• Requirement
Every line of the records below that holds the word "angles" belongs in the answer.

(Records from a dataset)
==*==

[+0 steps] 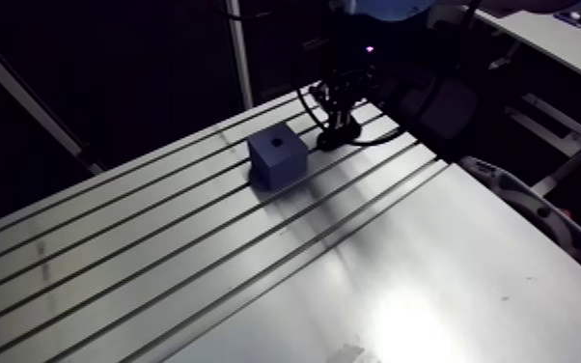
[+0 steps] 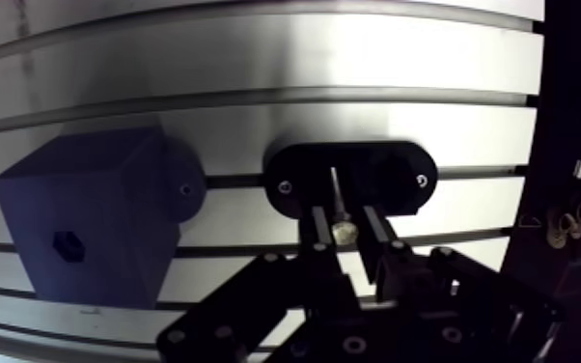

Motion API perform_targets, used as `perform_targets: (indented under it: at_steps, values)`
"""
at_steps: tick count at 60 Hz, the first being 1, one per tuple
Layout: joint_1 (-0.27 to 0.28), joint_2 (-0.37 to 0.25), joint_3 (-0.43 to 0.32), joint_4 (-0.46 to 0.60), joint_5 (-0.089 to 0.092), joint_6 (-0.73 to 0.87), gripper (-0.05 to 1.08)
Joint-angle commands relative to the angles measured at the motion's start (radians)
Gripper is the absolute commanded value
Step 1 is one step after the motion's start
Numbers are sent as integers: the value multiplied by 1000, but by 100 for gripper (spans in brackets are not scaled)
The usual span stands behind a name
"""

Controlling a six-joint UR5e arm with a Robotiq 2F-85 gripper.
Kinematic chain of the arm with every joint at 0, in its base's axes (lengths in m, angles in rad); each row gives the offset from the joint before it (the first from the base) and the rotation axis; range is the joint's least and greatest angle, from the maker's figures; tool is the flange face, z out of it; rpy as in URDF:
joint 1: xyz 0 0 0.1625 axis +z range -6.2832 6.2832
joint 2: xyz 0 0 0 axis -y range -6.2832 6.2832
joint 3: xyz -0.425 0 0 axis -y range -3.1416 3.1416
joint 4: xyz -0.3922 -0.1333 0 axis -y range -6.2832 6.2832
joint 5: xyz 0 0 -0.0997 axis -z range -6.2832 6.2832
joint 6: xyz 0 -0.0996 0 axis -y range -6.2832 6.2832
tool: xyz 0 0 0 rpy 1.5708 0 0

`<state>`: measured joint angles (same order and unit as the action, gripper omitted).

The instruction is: Pick up the M10 bolt and insert it into the hex recess until seated.

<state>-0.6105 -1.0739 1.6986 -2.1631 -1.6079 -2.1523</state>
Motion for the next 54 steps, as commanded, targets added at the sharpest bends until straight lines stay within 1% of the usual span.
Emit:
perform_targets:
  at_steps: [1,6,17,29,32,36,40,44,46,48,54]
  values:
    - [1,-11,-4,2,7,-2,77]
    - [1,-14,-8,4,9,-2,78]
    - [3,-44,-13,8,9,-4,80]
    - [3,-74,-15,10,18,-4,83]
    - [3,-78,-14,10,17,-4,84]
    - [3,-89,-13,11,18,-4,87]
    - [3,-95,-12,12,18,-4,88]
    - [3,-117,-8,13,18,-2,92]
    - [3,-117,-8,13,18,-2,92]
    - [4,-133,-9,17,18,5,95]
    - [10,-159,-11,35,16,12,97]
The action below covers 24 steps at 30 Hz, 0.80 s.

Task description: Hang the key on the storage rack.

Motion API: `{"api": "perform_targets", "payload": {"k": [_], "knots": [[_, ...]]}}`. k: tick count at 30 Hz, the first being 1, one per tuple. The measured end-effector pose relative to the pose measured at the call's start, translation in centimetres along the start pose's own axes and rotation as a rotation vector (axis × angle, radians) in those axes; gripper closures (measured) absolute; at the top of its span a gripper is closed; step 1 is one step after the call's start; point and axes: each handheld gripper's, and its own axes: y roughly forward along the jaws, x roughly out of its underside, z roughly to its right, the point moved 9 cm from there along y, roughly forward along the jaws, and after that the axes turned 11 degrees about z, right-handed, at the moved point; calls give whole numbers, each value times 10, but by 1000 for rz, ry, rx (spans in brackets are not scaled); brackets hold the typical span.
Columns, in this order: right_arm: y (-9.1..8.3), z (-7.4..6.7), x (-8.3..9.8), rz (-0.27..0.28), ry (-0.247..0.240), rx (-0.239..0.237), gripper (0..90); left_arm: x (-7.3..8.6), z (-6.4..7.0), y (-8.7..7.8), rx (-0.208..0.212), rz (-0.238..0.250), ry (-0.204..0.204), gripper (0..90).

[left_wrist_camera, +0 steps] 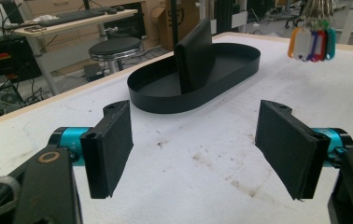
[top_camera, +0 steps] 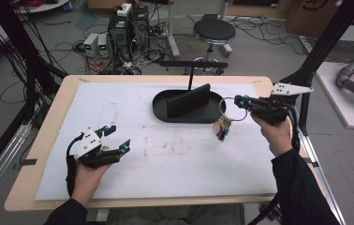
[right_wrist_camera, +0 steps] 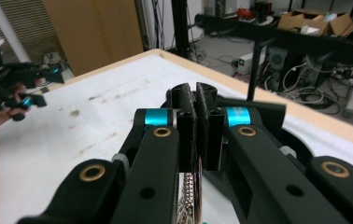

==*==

• Exercise solution
Joint-angle commands relative to the angles measured at the motion's start (radians)
Kinematic chain of the arm with every joint at 0, in its base's axes (lengths in m, angles in rad); each row gives the offset from the joint before it (the first from the base) and the rotation axis; range is the joint's least and greatest angle, from the maker's figures; tool is the flange face, z out of it; rpy as in URDF:
`<state>`: measured joint angles (same order and unit as the action, gripper omitted).

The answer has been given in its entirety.